Parent: How was your day?
Teen: Fine. How was yours?
Parent: Mine was good. I had a couple of hours to relax today, which I totally needed.
[Parent: “Mine was good too.” If this is all that the parent says, conversation can easily end here.]
Teen: That’s good.
Parent: Do you sometimes feel like you’re doing too many things and need time to chill like I did today?
Teen: Yep… like now.
Parent: Yeah?
[Parent: “Why now? What’s going on? Can I do anything to help?” These questions can feel intrusive to the teenager at this point, leading to possible shut down in communication.]
Teen: There’s too much stuff I have to do, like papers, tests, work, you know, the usual.
Parent: That sounds like a lot.
[Parent: “That’s nothing. If you can’t handle that, how will you be able to handle real life?” These comments minimize and deny the teenager’s experiences.]

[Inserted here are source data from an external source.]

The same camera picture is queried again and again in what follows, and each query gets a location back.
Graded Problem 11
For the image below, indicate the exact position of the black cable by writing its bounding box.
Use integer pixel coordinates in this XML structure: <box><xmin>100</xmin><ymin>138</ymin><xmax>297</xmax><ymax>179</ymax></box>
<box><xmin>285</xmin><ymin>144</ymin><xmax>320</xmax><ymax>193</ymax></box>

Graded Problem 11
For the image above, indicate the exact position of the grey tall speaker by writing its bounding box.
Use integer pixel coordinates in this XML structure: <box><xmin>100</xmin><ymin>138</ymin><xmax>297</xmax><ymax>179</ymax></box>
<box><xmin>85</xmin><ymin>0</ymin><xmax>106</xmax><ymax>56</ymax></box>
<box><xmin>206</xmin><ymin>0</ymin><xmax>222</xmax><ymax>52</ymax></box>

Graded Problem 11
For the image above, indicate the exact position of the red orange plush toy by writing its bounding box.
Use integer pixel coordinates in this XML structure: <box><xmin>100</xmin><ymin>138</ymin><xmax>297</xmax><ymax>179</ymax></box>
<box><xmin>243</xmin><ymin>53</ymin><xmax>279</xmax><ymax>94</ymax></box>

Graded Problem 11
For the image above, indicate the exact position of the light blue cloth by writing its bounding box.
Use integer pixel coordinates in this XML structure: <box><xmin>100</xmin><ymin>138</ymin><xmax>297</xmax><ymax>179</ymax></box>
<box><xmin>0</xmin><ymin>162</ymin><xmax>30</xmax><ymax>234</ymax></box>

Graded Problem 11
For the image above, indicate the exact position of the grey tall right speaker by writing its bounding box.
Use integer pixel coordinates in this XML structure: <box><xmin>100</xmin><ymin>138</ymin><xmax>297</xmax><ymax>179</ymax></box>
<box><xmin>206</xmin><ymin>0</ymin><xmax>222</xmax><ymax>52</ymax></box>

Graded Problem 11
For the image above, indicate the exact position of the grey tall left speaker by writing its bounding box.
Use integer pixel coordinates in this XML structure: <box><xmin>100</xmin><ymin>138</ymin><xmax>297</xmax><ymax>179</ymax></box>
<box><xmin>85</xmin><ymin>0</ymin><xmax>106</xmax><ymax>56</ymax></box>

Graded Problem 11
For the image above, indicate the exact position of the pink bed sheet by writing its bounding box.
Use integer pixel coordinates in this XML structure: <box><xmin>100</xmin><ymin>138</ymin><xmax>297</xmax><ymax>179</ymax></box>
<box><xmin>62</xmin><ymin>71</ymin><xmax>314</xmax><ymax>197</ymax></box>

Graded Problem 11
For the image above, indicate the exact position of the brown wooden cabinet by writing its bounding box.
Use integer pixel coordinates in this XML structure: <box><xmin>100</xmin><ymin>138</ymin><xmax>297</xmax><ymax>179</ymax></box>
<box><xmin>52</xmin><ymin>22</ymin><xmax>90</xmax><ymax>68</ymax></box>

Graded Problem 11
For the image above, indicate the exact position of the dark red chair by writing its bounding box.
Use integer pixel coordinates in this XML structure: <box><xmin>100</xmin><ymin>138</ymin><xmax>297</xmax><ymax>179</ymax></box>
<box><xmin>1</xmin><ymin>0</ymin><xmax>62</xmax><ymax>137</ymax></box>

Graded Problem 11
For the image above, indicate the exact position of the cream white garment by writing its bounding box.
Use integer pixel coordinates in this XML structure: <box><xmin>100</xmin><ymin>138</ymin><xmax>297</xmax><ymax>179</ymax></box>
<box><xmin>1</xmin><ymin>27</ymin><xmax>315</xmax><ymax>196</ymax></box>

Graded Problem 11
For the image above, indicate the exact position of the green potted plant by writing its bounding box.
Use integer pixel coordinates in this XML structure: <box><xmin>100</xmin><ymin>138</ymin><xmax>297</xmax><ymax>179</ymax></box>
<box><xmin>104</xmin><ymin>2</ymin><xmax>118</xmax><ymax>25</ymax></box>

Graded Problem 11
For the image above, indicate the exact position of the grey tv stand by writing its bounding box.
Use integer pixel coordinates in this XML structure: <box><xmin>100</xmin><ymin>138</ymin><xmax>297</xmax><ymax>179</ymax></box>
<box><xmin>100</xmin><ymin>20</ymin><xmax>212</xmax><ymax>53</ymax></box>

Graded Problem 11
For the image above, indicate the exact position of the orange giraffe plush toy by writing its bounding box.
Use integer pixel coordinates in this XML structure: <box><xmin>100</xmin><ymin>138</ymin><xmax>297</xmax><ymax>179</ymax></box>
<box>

Teen: I guess. Everything is due this week. I hate that teachers make everything due at the same time. Why can’t they space things out?!
Parent: That would be easier, huh?
[Parent: “You need to learn to deal with this better. Life doesn’t work the way you want it to. If you had listened to me and planned things better, you would not be in this mess now.” While what the parent says may be true, she no longer has a conversation partner.]
Teen: I take it one step at a time.
Parent: Sounds like a smart strategy.
[Parent: “That’s not enough. You need to have more specific short-term goals to get you where you want to go. This is what I do when I have a lot going on at work. I first…blah blah blah.” If the teen wasn’t stressed before, he is stressed now, having had this very frustrating, unhelpful, disconnecting interchange with his parent.]